¿Quién realizó el primer salto en paracaídas?

   Antes de la era cristiana, los acróbatas chinos ya utilizaban grandes sombrillas a guisa de paracaídas. Se lanzaban así desde lo alto de los acantilados, ante espectadores fascinados. En 1783, en Montpellier, el francés Lenormand repitió sin saberlo la téc­nica china: desde lo alto de una torre saltó al vacío provisto de dos sombrillas abiertas.
   Pero el primer salto verdadero con un paracaídas digno de ese nombre fue efectuado por el francés André Jacques Garwerin: el 22 de octubre de 1797 se elevó en globo a 700 m sobre París y tras haber cortado las cuerdas que unían la canastilla al globo, se dejó caer, llevado por su "globo-paracaídas", y aterrizó sobre el césped del parque Nonceau.
   El primer salto desde un avión data de 1912: el capitán norte­americano Albert Berry se lanzó al aire con un paracaídas.
   Pero ¿no es mayor hazaña todavía saltar sin paracaídas? en 1972, la aeromoza checoslovaca Vesna Vulovic cayó en caída li­bre desde un avión incendiado. Sobrevivió a esa caída de 10 160 m, ¡pero estuvo 16 meses en el hospital!

¿Cuándo se descubrió la pól­vora?


   No es posible señalar con exacti­tud cuándo se descubrió la pólvora: algunos afirman que los chinos ya la utilizaban en los siglos XI y XII, para lanzar armas arrojadizas o bien disparar con fu­siles rudimentarios.
   Sólo en el siglo XV llegó a conocer­se en Europa con bastante exacti­tud la pólvora, pero la paternidad del invento la reivindican muchas ciudades que alegan haber sido la cuna del inventor de la pólvora.
   El más conocido de entre los pro­bables inventores es un tal fray Bertoldo de Friburgo, a quien su ciudad erigió un monumento.
   Se dice que este fraile, mientras lle­vaba a cabo experimentos en su la­boratorio, combinó los elementos integrantes de la pólvora. Una chis­pa accidental prendió en la mezcla y la consiguiente explosión le arran­có de las manos la tapadera o el mortero. Quienes introdujeron los primeros conocimientos acerca de la pólvora fueron los árabes, que habían aprendido su utilización de los chinos, con los cuales man­tenían relaciones de tipo comercial. La pólvora se difundió muy pronto por todo el mundo y fue causa de grandes males, aunque también se utilizó con numerosos fines pací­ficos.

¿Por qué nuestro cuerpo preci­sa de alimento?

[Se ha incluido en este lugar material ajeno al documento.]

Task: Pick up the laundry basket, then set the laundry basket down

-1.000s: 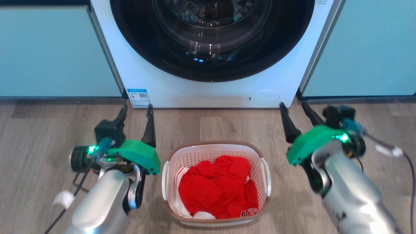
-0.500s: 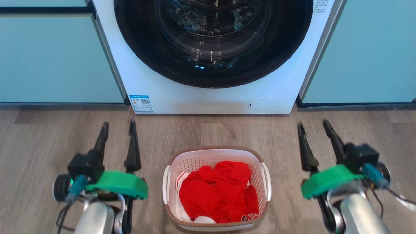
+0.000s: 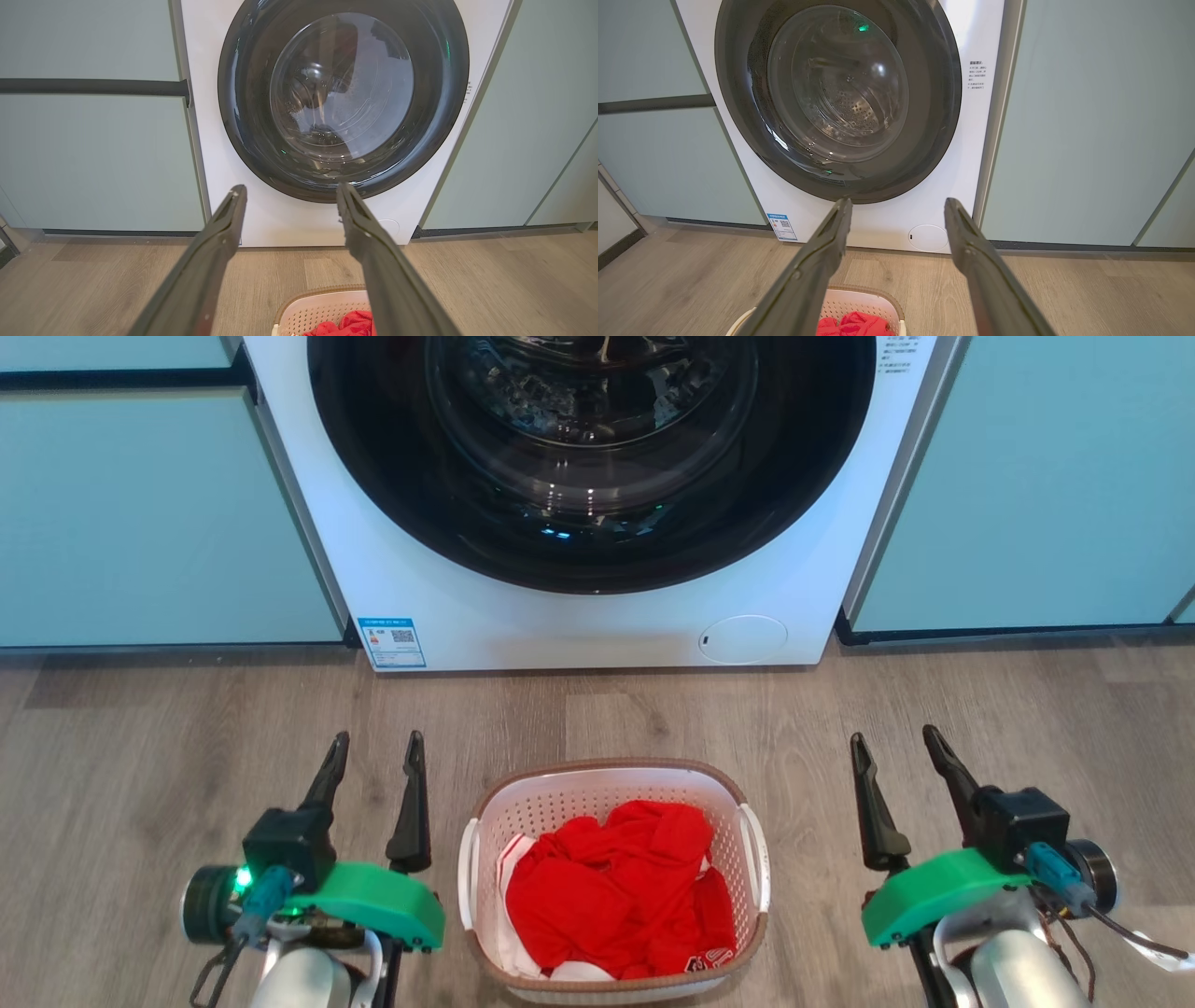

   Las células que forman nuestro cuerpo necesitan, para poder ser constantemente eficientes y llevar a cabo su misión, de unas substan­cias vitales llamadas hidratos de carbono e integradas por tres ele­mentos químicos: el carbono, el oxí­geno y el hidrógeno.
   El organismo humano transforma los hidratos de carbono en glucosas, de suerte que las células puedan aprovecharlos. Utilizando una com­paración muy común diremos que el azúcar o glucosa es, para nuestro cuerpo, lo que la gasolina para el automóvil: el carburante.
   Aparte los azúcares, nuestro orga­nismo precisa también de otras substancias muy importantes: las grasas y las proteínas. Las primeras proporcionan, en igualdad de peso, nada menos que el doble de substancia que las glucosas. Todos estos elementos citados, es decir, los hidratos de carbono, las grasas y las proteínas, se encuen­tran abundantemente en los distin­tos alimentos que ingerimos cada día. Comer se convierte, por tanto, en una absoluta necesidad para el hombre, ya que la comida suminis­tra al organismo los elementos que le dan la energía que necesita para funcionar como es debido.
   La cantidad de energía que los ali­mentos desarrollan ha sido calcu­lada por los científicos por medio de una unidad de medida llamada ca­loría. El cuerpo humano precisa de un número distinto de calorías, se­gún la actividad que desarrolle. Si para un trabajo ligero pueden ser suficientes 3.000 calorías, para un trabajo pesado serán indispensa­bles 4.500 calorías diarias.